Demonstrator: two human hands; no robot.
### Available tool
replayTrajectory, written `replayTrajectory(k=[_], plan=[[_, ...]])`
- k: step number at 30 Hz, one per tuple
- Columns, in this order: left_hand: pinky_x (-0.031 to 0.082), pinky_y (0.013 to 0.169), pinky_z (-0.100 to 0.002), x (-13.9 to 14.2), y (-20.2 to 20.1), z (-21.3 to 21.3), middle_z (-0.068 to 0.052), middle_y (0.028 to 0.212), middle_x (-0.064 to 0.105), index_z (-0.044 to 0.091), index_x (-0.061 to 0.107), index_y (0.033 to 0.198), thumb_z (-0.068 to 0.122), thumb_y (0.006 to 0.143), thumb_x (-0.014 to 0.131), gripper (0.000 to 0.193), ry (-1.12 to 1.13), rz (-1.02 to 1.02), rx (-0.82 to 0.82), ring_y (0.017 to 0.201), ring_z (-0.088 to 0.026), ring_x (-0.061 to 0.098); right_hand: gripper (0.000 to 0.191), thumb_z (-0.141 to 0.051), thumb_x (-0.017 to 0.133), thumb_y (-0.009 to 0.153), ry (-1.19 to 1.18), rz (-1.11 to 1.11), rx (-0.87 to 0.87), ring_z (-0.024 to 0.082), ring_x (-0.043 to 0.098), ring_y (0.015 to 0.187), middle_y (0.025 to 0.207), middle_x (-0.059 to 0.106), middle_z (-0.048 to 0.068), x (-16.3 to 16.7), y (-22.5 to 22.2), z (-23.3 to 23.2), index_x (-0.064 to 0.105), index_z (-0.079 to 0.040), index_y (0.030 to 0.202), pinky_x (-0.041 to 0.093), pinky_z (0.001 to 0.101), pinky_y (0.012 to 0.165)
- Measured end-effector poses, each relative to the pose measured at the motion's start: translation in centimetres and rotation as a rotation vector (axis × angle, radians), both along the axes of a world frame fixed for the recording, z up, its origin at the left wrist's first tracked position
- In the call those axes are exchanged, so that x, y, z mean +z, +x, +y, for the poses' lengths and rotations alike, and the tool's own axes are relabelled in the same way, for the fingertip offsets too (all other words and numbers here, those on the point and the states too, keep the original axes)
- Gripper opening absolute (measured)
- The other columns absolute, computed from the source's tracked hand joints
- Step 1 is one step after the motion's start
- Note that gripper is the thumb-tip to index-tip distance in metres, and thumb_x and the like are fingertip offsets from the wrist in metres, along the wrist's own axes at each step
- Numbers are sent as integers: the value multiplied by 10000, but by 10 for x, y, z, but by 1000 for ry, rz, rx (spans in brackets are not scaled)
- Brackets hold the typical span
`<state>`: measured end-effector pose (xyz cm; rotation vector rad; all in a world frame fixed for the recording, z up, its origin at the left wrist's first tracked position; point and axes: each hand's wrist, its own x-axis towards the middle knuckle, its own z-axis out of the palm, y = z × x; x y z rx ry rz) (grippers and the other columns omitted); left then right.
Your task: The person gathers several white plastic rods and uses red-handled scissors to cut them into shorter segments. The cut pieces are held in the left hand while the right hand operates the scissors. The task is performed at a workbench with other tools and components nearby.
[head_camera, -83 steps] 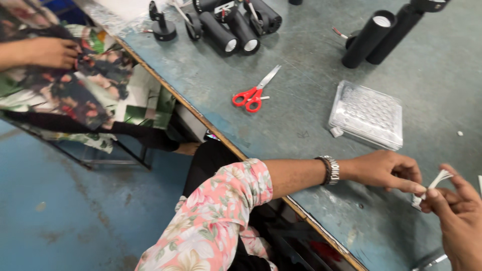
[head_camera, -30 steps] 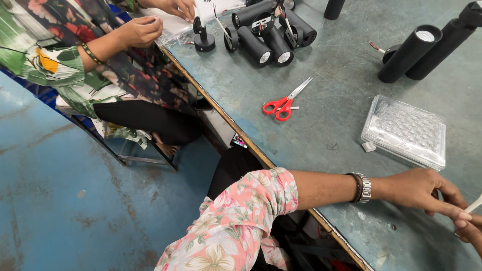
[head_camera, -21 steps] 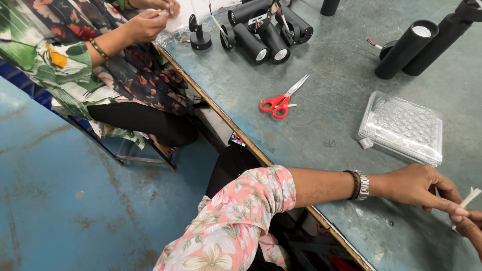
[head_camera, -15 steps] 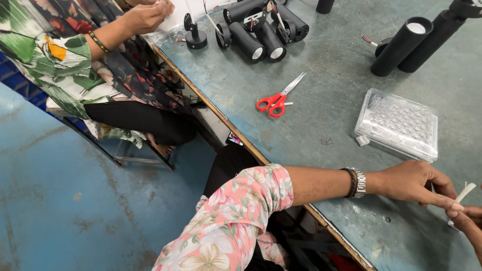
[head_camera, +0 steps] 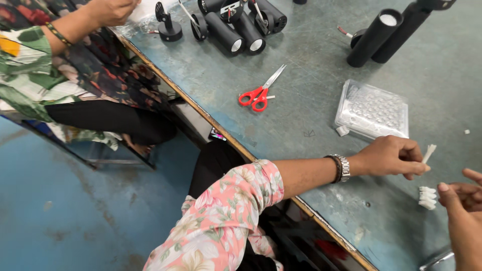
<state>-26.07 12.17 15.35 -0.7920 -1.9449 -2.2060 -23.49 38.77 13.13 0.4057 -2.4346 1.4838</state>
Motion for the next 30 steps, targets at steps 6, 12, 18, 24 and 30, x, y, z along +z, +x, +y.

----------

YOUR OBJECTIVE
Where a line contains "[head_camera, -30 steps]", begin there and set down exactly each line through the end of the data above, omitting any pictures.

EXERCISE SOLUTION
[head_camera, -30 steps] 
[head_camera, -21 steps] 
[head_camera, -15 steps] 
[head_camera, +0 steps] 
<state>-26.07 12.17 15.35 -0.7920 -1.9449 -2.2060 -23.49 38.77 13.13 0.4057 -2.4346 1.4838</state>
Motion for the next 30 steps, targets at steps 6, 12, 18, 24 and 30, x, y, z along +z, +x, +y.

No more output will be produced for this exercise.